## PROBLEM DESCRIPTION
Copy out exactly the lines spanning the line with "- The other" to the line with "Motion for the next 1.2", inclusive, from the data underneath, with no pictures.

[Source data]
───
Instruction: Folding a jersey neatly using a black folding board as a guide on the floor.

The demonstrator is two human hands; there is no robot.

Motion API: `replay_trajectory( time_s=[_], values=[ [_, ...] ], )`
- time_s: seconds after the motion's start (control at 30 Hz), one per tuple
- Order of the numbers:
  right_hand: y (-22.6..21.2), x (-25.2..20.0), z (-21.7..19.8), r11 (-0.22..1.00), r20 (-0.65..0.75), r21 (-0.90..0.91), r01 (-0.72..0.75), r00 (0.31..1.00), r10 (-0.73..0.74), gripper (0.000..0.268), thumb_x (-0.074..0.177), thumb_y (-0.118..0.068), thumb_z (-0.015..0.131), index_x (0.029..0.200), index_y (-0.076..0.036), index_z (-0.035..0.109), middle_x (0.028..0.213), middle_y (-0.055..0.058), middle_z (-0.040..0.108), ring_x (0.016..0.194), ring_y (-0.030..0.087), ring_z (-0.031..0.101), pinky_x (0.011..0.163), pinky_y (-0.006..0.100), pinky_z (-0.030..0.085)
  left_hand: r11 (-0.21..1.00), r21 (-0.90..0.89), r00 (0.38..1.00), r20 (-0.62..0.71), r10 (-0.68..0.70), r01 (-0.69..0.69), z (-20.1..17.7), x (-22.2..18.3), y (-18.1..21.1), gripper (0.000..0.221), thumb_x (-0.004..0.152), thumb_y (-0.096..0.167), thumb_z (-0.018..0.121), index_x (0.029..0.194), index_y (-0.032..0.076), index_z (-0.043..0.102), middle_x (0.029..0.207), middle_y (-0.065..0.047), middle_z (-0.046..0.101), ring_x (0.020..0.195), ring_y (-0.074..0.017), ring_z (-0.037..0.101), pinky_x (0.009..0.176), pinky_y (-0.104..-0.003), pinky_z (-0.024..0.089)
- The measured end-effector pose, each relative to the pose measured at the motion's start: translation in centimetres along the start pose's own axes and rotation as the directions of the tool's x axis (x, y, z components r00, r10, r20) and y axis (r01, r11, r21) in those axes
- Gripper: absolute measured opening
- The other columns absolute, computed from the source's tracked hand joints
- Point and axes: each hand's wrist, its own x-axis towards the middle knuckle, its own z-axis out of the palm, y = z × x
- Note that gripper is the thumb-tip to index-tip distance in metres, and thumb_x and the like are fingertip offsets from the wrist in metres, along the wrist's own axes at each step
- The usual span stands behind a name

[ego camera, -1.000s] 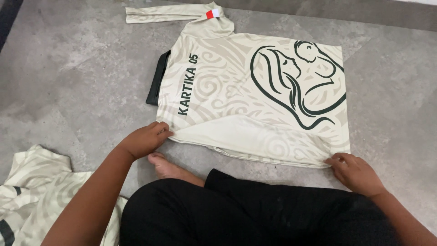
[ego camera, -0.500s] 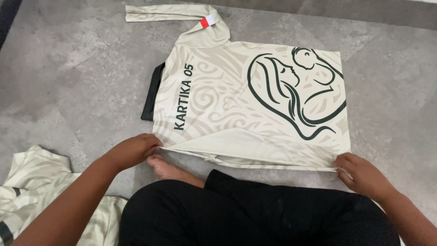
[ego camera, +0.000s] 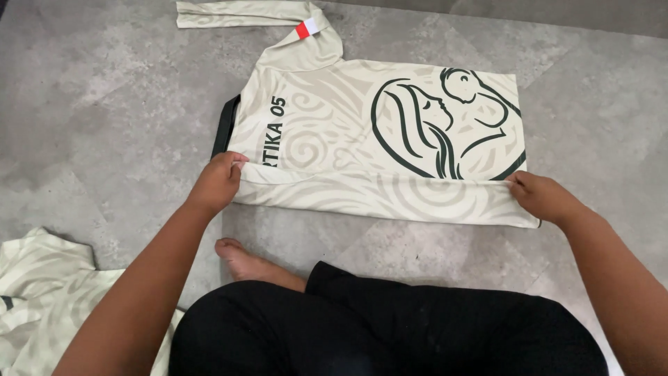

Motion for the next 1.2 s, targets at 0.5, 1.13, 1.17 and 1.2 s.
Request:
replay_trajectory(
  time_s=[0.5,1.13,1.17,1.2],
  values=[
    [1.3,1.2,2.5,0.980,-0.350,0.019,-0.198,0.917,0.192,0.068,0.112,-0.068,0.048,0.123,-0.005,0.070,0.109,0.020,0.076,0.101,0.042,0.069,0.068,0.052,0.053,0.688,0.708,0.926,-0.137,0.352,-0.157,4.5,1.8,-5.2,0.044,0.091,-0.001,0.052,0.134,0.006,0.058,0.128,-0.015,0.055,0.038,-0.0270,0.045,0.032,-0.043,0.036],
    [-2.4,4.8,8.5,0.843,-0.780,-0.467,0.267,0.324,-0.535,0.033,0.100,-0.023,0.084,0.122,-0.009,0.065,0.109,0.011,0.060,0.101,0.036,0.068,0.086,0.047,0.054,0.443,0.750,0.538,-0.138,0.832,-0.492,6.9,1.3,4.4,0.049,0.109,0.039,0.048,0.138,0.002,0.062,0.131,-0.020,0.061,0.119,-0.0396,0.060,0.091,-0.047,0.051],
    [-5.1,4.0,9.5,0.720,-0.649,-0.521,0.457,0.336,-0.683,0.037,0.099,-0.027,0.076,0.127,-0.006,0.063,0.118,0.016,0.062,0.111,0.039,0.065,0.094,0.048,0.052,0.418,0.640,0.515,-0.041,0.856,-0.645,7.8,0.6,5.9,0.054,0.108,0.039,0.049,0.143,-0.001,0.059,0.136,-0.025,0.059,0.126,-0.0434,0.058,0.100,-0.050,0.049],
    [-7.9,3.3,10.4,0.562,-0.502,-0.532,0.634,0.298,-0.812,0.043,0.099,-0.031,0.067,0.131,-0.002,0.062,0.126,0.021,0.063,0.120,0.042,0.063,0.102,0.050,0.049,0.385,0.509,0.472,0.049,0.880,-0.770,8.6,0.1,7.5,0.059,0.107,0.039,0.050,0.147,-0.004,0.055,0.141,-0.030,0.058,0.132,-0.0474,0.056,0.108,-0.053,0.047]
  ],
)
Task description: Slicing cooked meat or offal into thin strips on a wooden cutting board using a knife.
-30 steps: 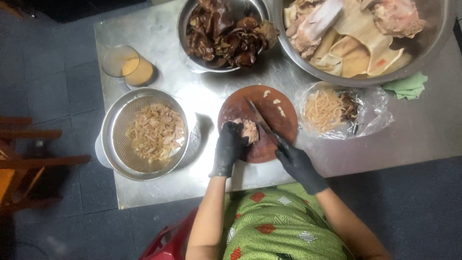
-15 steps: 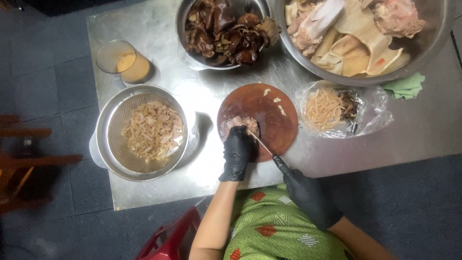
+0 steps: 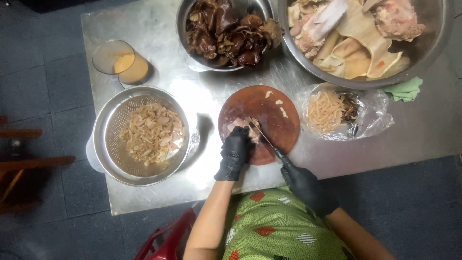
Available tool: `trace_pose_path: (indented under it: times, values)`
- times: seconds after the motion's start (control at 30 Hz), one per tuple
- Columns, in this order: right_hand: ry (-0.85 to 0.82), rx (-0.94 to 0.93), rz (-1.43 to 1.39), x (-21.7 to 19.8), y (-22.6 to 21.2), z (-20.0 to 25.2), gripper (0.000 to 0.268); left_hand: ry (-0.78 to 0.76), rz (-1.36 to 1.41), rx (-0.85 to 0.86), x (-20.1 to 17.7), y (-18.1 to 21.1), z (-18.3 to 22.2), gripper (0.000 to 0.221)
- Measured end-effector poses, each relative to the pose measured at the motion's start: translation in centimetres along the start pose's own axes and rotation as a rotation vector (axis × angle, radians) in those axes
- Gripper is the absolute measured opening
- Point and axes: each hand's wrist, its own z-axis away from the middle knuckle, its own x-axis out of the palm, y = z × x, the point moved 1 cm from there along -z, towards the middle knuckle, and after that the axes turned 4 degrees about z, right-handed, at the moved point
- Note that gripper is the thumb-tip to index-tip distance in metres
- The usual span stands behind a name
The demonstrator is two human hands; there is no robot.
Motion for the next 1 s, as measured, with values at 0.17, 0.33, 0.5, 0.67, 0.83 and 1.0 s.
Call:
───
## TASK OUTPUT
- The other columns absolute, computed from the source's tracked hand joints
- Point and axes: each hand's wrist, its own x-axis towards the middle knuckle, its own z-axis out of the palm, y = z × x
- Note that gripper is the thumb-tip to index-tip distance in metres, and thumb_x and the like are fingertip offsets from the wrist in metres, along the wrist's own axes at each step
- The usual span stands behind a name

[ego camera, -1.000s] 
[ego camera, -0.500s] 
[ego camera, +0.000s] 

Motion for the next 1.2 s, targets at 0.5, 1.13, 1.17 and 1.2 s.

No further output is expected for this exercise.